| EXERCISE |
Which lines in the records below contain the word "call"? Report each of them.

| Stored data |
● ● ● ●
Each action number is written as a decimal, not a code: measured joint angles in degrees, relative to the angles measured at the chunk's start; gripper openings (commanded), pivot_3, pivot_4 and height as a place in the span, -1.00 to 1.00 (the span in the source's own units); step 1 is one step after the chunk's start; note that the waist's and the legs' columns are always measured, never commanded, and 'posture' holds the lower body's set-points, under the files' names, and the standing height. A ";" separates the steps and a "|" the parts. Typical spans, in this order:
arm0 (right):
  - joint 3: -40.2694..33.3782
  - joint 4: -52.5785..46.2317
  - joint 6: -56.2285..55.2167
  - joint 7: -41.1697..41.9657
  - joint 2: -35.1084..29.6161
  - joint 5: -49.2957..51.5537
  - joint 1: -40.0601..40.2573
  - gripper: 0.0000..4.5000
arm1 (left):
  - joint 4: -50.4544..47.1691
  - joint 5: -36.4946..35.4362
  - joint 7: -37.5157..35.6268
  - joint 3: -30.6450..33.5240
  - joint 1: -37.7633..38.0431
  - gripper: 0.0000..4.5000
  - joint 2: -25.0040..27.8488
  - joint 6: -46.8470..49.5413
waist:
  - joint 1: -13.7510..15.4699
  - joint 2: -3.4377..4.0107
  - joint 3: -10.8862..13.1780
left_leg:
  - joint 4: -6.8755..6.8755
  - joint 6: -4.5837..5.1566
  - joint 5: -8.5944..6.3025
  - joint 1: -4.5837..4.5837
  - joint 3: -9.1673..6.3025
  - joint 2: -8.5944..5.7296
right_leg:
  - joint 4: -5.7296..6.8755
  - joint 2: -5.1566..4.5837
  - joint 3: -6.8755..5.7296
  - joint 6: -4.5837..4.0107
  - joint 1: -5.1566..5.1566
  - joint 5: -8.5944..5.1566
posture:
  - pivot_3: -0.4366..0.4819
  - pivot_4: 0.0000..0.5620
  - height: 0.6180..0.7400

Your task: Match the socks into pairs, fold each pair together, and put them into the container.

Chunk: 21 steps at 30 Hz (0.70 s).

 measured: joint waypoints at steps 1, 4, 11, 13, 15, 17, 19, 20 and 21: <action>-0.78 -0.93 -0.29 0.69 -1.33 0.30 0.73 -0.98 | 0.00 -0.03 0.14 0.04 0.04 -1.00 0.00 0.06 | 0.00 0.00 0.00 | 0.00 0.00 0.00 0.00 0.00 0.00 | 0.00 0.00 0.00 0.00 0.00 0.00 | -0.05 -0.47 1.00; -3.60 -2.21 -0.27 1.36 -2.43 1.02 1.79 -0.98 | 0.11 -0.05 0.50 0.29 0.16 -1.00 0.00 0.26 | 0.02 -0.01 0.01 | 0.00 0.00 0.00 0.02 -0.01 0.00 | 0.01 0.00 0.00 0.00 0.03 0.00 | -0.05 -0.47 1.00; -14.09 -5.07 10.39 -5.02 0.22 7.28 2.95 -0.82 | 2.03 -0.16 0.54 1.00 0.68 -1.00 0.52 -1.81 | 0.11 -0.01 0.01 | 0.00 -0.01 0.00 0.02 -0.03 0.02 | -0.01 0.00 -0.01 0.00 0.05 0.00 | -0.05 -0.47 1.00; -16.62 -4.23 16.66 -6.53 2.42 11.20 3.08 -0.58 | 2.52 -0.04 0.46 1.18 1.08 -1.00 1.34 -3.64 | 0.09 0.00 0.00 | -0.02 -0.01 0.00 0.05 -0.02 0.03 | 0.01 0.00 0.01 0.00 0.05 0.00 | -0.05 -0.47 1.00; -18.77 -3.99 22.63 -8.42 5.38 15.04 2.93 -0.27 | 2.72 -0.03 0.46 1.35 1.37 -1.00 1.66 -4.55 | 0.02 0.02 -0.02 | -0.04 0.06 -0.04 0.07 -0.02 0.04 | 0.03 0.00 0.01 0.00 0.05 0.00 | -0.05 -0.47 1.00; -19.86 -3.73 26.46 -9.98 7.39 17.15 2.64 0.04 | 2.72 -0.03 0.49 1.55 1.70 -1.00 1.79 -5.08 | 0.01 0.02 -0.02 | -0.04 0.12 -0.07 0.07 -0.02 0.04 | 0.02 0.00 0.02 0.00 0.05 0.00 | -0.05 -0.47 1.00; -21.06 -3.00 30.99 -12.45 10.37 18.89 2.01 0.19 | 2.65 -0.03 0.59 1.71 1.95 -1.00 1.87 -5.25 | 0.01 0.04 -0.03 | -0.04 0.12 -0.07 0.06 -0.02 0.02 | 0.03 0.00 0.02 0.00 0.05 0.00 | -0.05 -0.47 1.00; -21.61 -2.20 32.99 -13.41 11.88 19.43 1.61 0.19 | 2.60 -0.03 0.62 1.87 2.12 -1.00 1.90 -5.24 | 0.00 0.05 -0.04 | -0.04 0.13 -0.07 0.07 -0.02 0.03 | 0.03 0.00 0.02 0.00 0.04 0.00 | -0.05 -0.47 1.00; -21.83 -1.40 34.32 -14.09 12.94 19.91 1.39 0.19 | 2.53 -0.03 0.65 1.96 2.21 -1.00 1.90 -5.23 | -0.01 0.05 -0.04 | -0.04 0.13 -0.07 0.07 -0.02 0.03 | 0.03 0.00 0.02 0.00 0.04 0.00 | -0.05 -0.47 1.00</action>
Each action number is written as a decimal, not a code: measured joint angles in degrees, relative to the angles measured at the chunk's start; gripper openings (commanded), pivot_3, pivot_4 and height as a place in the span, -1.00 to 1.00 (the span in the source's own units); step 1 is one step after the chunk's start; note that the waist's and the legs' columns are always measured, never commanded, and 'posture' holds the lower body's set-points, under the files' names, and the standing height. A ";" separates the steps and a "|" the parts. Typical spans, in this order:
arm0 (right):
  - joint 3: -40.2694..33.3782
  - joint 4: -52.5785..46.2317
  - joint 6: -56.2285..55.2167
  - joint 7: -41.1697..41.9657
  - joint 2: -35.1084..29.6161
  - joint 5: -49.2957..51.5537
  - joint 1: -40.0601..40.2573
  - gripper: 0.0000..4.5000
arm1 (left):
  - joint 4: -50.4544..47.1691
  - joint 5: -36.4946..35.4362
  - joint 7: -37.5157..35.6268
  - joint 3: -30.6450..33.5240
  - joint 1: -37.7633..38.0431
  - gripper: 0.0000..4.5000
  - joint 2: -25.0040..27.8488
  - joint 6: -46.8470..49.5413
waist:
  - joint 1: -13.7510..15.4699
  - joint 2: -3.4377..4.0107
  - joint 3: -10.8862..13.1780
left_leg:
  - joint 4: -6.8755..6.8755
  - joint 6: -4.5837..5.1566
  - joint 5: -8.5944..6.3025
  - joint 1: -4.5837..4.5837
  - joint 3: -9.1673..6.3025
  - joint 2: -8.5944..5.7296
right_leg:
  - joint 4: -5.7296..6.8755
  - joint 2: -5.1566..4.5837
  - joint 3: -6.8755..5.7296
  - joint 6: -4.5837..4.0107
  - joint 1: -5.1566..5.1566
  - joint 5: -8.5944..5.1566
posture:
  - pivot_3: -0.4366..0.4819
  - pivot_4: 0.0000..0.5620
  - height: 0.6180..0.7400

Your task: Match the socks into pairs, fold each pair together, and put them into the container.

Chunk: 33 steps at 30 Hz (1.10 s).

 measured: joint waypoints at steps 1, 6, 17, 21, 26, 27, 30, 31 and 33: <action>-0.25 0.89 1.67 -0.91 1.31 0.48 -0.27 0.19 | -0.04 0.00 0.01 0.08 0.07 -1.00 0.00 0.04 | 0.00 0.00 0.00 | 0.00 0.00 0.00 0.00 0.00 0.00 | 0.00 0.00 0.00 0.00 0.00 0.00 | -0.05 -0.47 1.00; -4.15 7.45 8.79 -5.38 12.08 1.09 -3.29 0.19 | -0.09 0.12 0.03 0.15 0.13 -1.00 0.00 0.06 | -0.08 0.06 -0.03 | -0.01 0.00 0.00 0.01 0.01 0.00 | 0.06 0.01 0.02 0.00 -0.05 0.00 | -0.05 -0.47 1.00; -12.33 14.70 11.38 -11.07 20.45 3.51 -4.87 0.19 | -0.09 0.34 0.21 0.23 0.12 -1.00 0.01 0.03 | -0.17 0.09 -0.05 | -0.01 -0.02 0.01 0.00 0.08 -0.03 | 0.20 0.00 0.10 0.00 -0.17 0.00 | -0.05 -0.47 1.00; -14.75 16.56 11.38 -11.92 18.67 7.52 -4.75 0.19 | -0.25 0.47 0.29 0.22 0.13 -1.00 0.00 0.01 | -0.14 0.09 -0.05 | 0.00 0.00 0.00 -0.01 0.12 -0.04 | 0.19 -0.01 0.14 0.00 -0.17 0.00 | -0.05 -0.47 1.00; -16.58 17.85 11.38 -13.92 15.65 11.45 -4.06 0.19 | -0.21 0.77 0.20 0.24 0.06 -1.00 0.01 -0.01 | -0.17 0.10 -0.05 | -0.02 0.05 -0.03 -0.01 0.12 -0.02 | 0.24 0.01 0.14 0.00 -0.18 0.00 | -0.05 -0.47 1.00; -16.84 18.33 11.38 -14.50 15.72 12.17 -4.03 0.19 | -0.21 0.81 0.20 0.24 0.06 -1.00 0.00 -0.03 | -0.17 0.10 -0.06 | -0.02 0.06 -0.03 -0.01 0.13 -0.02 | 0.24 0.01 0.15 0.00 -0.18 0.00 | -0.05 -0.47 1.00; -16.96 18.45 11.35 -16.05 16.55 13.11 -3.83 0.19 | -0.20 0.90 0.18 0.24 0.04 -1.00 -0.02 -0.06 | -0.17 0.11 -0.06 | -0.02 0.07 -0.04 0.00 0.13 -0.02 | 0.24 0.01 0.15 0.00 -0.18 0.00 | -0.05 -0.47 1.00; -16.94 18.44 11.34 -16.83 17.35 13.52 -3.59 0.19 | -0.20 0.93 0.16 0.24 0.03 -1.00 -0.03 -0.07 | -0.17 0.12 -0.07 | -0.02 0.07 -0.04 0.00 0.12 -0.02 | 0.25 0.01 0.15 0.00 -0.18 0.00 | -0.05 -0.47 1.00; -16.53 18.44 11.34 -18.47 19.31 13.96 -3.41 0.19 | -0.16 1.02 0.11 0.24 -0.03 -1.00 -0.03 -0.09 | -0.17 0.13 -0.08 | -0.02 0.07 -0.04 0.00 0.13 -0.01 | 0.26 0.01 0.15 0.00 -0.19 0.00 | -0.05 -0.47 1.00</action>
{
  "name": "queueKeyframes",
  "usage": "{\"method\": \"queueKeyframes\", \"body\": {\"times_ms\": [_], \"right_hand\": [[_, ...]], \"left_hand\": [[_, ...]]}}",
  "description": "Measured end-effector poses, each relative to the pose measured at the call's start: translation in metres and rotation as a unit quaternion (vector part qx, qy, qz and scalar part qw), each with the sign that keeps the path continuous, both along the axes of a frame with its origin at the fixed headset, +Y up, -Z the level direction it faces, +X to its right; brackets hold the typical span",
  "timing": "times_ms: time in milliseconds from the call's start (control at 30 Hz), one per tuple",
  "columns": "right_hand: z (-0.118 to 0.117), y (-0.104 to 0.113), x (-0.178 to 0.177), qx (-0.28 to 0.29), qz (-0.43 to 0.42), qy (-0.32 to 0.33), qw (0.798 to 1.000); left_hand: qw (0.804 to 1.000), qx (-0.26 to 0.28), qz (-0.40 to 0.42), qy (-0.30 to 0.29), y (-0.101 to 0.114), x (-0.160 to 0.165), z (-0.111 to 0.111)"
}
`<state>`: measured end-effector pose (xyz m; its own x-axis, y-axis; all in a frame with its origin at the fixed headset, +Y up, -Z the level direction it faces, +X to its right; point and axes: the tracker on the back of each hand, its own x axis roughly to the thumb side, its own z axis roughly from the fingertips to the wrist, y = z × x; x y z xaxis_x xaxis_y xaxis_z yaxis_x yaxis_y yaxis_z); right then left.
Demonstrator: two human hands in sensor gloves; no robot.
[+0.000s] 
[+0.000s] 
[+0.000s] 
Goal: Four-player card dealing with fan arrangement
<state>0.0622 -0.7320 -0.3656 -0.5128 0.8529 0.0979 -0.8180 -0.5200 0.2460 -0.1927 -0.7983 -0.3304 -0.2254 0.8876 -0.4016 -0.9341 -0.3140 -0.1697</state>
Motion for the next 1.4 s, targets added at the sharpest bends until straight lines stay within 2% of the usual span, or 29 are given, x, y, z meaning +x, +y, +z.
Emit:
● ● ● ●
| PROBLEM SOLUTION |
  "description": "Measured end-effector poses, each relative to the pose measured at the call's start: translation in metres and rotation as a unit quaternion (vector part qx, qy, qz and scalar part qw), each with the sign that keeps the path continuous, both along the axes of a frame with its origin at the fixed headset, +Y up, -Z the level direction it faces, +X to its right; brackets hold the typical span",
  "timing": "times_ms: time in milliseconds from the call's start (control at 30 Hz), one per tuple",

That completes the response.